● **What is being asked**: Nothing but text lines should be duplicated: start with the first line of the listing below and stop after the line holding "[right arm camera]", omitting pictures.

● **Information given**:
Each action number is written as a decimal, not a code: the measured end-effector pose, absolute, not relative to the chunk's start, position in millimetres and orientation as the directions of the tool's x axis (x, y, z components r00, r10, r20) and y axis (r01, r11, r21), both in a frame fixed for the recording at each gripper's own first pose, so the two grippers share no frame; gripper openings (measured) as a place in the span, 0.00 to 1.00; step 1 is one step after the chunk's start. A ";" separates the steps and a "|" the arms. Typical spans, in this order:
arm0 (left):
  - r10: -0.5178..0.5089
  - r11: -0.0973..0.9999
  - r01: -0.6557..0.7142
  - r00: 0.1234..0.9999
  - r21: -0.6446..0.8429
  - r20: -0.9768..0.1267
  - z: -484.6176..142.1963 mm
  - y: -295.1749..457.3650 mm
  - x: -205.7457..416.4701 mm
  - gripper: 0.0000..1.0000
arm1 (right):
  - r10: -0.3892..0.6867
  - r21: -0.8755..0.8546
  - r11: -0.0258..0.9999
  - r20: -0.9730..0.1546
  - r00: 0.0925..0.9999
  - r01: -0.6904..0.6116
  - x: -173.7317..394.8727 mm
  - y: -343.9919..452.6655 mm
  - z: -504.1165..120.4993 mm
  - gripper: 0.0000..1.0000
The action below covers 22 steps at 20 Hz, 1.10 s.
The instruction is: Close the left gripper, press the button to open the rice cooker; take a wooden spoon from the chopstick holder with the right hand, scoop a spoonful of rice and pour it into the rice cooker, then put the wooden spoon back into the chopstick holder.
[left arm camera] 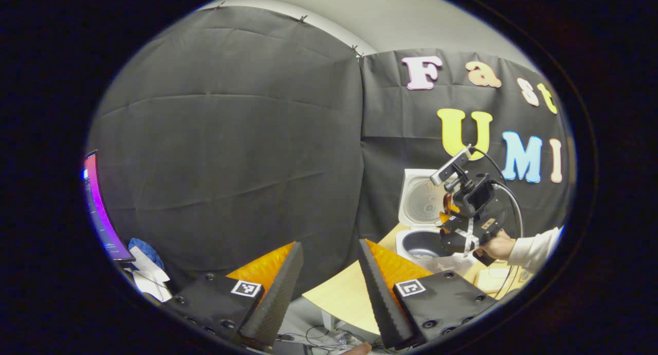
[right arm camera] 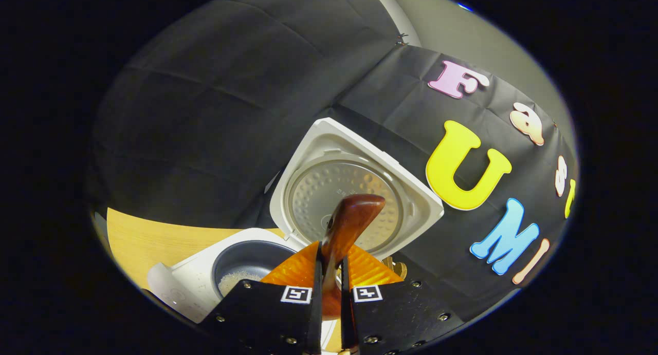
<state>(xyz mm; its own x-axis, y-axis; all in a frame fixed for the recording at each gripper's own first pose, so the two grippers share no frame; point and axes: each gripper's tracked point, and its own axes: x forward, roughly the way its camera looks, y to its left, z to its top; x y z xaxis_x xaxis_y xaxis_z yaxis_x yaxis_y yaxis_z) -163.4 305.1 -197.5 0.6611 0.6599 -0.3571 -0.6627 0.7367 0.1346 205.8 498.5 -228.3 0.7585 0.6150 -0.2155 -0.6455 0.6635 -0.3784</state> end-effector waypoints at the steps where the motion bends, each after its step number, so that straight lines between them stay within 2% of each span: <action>1: 0.655 0.741 -0.660 0.668 0.127 -0.352 -193.6 304.5 -165.1 0.78 | 0.616 -0.318 0.682 -0.237 0.752 -0.659 203.9 494.5 -225.4 0.15; 5: 0.626 0.766 -0.637 0.705 0.091 -0.334 -184.6 296.7 -167.2 0.79 | 0.594 -0.056 0.773 -0.283 0.753 -0.631 209.5 459.4 -198.0 0.15; 9: 0.577 0.808 -0.584 0.758 0.079 -0.303 -174.5 283.5 -166.2 0.79 | 0.586 0.188 0.809 -0.317 0.745 -0.557 213.8 414.4 -181.0 0.15; 13: 0.517 0.846 -0.532 0.808 0.029 -0.282 -167.5 268.3 -153.7 0.80 | 0.523 0.253 0.851 -0.333 0.784 -0.460 212.4 349.7 -168.2 0.15; 22: 0.431 0.892 -0.452 0.864 -0.022 -0.261 -159.8 216.3 -118.5 0.79 | 0.391 0.407 0.884 -0.378 0.839 -0.228 192.8 172.7 -194.4 0.15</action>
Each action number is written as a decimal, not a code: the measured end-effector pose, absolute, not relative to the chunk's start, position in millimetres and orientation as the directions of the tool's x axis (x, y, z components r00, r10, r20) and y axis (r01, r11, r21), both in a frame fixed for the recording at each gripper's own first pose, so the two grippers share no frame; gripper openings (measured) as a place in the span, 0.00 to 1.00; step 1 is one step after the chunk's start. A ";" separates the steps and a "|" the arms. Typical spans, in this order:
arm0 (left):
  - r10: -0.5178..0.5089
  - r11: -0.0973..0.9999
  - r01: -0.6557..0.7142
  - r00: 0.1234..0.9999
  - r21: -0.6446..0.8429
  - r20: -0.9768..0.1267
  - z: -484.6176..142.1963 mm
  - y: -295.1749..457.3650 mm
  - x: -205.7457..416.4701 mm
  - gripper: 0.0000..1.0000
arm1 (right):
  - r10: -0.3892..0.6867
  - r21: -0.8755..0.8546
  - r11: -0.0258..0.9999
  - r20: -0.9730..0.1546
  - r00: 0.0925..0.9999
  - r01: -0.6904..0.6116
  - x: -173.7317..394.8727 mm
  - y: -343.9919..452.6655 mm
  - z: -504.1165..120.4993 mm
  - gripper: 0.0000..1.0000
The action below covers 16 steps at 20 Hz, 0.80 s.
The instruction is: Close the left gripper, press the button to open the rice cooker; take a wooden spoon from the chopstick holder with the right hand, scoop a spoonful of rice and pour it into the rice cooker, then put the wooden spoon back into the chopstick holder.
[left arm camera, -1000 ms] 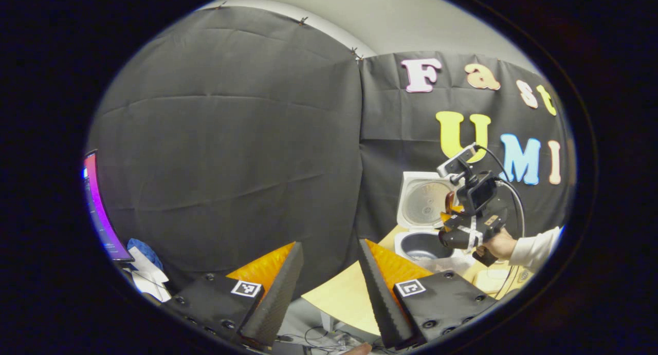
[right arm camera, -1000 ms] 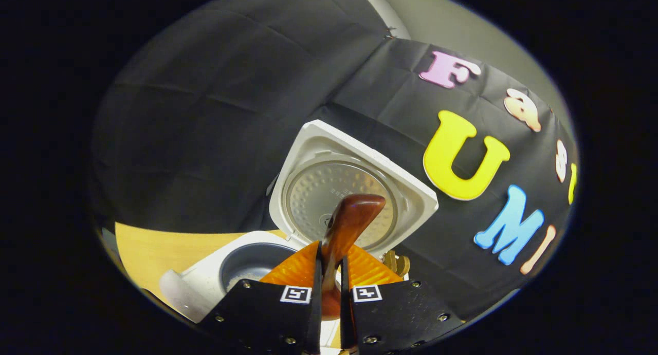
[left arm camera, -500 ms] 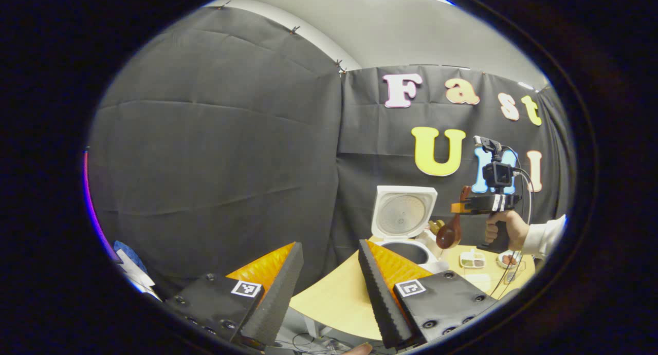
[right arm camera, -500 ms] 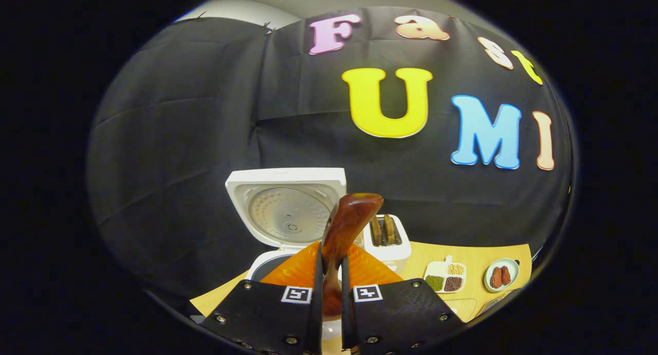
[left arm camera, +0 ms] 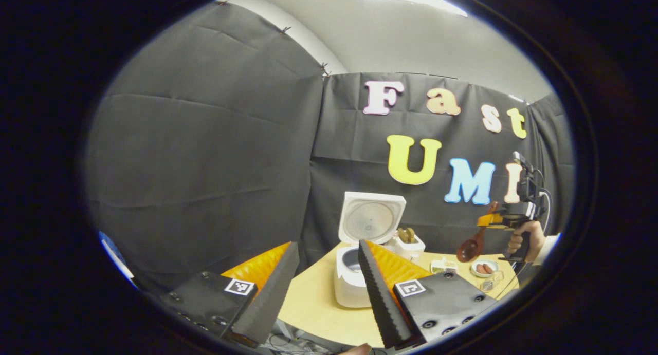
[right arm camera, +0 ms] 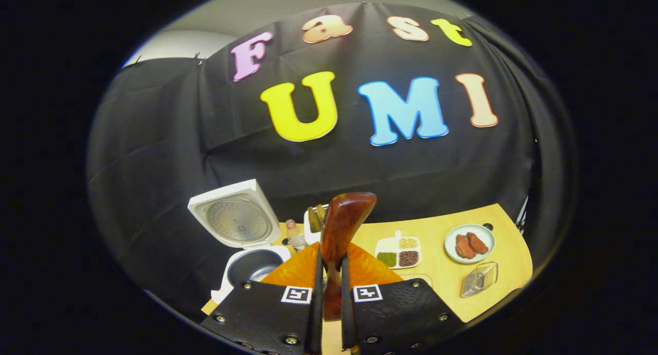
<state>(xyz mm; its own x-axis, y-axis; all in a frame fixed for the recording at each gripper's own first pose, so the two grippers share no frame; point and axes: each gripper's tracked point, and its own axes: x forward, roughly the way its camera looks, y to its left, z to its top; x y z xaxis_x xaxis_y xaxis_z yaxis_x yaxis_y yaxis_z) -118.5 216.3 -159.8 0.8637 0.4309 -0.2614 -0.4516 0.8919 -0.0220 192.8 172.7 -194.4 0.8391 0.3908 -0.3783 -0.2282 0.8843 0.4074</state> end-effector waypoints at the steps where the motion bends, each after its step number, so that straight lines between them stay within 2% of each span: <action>1: 0.425 0.897 -0.443 0.868 -0.012 -0.255 -158.8 206.3 -110.9 0.78 | 0.376 0.415 0.886 -0.383 0.844 -0.206 194.4 149.8 -200.4 0.15; 8: 0.439 0.895 -0.445 0.858 0.044 -0.267 -157.8 115.3 -62.7 0.78 | 0.282 0.450 0.891 -0.439 0.853 -0.063 223.2 -9.5 -263.7 0.15; 16: 0.421 0.904 -0.421 0.839 0.081 -0.344 -169.7 2.3 -19.3 0.81 | 0.287 0.475 0.880 -0.492 0.822 -0.023 251.1 -90.6 -351.2 0.15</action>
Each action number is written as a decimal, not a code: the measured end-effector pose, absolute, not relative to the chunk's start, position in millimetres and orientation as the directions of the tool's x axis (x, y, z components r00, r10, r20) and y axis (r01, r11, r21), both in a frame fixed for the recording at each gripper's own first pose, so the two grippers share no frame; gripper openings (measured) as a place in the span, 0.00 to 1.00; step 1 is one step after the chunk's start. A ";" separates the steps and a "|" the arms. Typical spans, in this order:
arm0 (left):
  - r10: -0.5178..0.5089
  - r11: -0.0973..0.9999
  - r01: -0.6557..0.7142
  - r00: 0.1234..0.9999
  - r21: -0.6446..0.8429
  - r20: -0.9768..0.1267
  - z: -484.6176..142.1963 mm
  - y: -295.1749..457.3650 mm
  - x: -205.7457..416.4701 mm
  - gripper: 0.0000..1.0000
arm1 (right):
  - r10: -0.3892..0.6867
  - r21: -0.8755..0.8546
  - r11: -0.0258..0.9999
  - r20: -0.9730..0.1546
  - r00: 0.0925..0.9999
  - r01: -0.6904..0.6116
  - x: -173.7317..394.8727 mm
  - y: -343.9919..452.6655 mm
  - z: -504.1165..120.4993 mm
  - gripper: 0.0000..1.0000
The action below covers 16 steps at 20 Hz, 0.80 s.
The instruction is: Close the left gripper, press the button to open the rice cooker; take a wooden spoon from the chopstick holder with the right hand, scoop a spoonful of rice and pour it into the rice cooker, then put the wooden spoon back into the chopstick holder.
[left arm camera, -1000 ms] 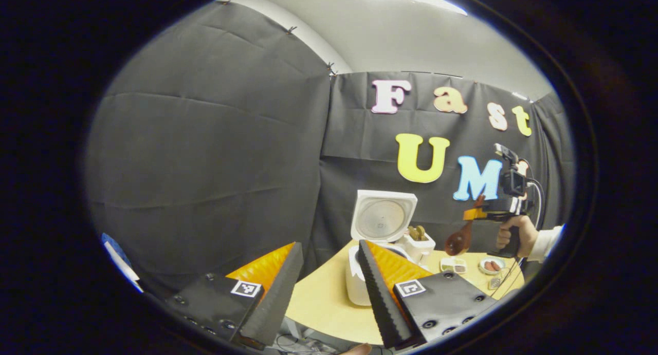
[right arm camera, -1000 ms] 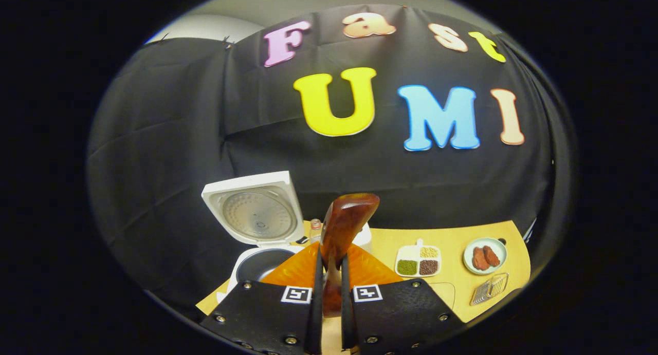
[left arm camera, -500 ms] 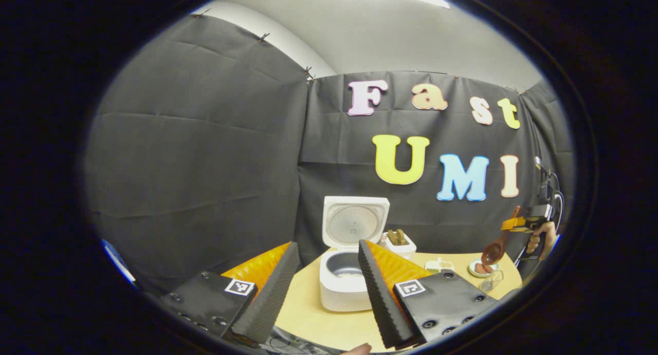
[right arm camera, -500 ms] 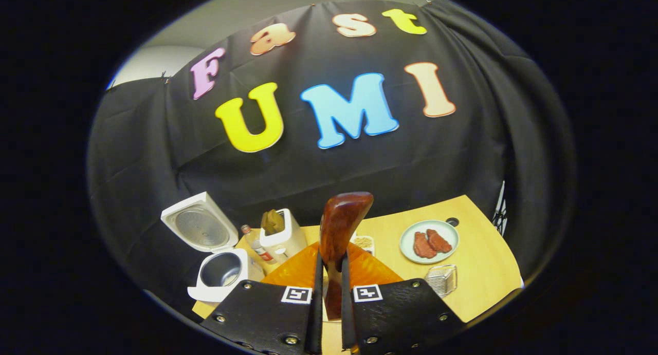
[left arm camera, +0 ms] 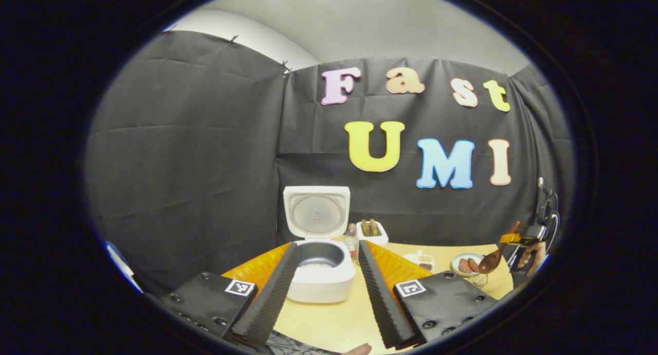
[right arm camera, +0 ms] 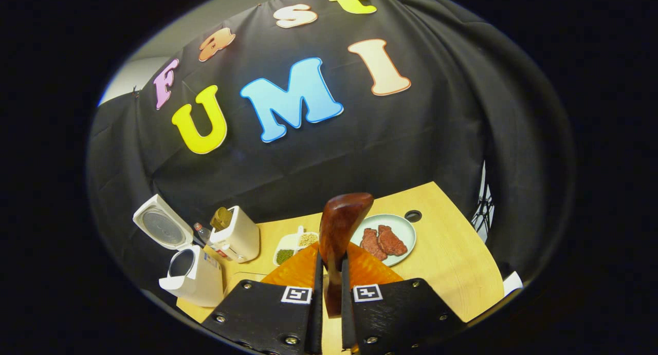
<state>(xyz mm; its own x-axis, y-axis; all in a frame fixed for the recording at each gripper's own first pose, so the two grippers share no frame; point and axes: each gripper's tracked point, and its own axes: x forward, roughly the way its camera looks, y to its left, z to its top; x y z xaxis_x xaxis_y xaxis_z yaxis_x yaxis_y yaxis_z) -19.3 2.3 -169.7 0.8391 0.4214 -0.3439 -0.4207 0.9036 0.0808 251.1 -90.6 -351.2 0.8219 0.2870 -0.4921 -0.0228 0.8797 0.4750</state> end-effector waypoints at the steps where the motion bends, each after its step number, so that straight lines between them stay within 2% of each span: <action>1: 0.422 0.903 -0.419 0.833 0.090 -0.358 -173.6 -3.4 -18.1 0.81 | 0.289 0.478 0.878 -0.501 0.816 -0.018 252.8 -94.9 -364.1 0.15; 4: 0.441 0.896 -0.423 0.808 0.138 -0.390 -179.6 -9.5 -18.9 0.84 | 0.287 0.481 0.877 -0.535 0.795 0.007 259.0 -103.6 -402.5 0.15; 5: 0.451 0.892 -0.424 0.799 0.159 -0.397 -180.6 -8.8 -19.3 0.78 | 0.288 0.489 0.872 -0.542 0.789 0.017 260.5 -103.8 -413.1 0.15; 10: 0.452 0.892 -0.397 0.778 0.216 -0.436 -190.5 -20.5 -12.7 0.90 | 0.301 0.514 0.856 -0.577 0.759 0.052 262.1 -99.0 -458.9 0.15; 13: 0.442 0.896 -0.364 0.784 0.255 -0.435 -190.2 -29.5 -3.3 0.79 | 0.298 0.511 0.857 -0.599 0.744 0.068 261.7 -95.1 -478.2 0.15; 16: 0.425 0.903 -0.338 0.796 0.265 -0.430 -189.2 -39.1 3.5 0.79 | 0.288 0.503 0.861 -0.614 0.734 0.083 258.6 -99.5 -488.4 0.15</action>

● **Expected output**:
Each action number is written as a decimal, not a code: the measured end-effector pose, absolute, not relative to the chunk's start, position in millimetres and orientation as the directions of the tool's x axis (x, y, z components r00, r10, r20) and y axis (r01, r11, r21), both in a frame fixed for the recording at each gripper's own first pose, so the two grippers share no frame; gripper openings (measured) as a place in the span, 0.00 to 1.00; step 1 is one step after the chunk's start. A ";" separates the steps and a "|" the arms. Typical spans, in this order:
arm0 (left):
  - r10: -0.5178..0.5089
  - r11: -0.0973..0.9999
  - r01: -0.6557..0.7142
  - r00: 0.1234..0.9999
  - r21: -0.6446..0.8429
  - r20: -0.9768..0.1267
  - z: -484.6176..142.1963 mm
  - y: -295.1749..457.3650 mm
  - x: -205.7457..416.4701 mm
  - gripper: 0.0000..1.0000
arm1 (right):
  - r10: -0.3892..0.6867
  - r21: -0.8755..0.8546
  - r11: -0.0258..0.9999
  - r20: -0.9730..0.1546
  - r00: 0.0925..0.9999
  - r01: -0.6904..0.6116
  - x: -173.7317..394.8727 mm
  - y: -343.9919..452.6655 mm
  - z: -504.1165..120.4993 mm
  - gripper: 0.0000..1.0000
The action below covers 22 steps at 20 Hz, 1.10 s.
The instruction is: Close the left gripper, press the button to open the rice cooker; take a wooden spoon from the chopstick holder with the right hand, scoop a spoonful of rice and pour it into the rice cooker, then put the wooden spoon back into the chopstick holder.
[left arm camera] 
[right arm camera] 

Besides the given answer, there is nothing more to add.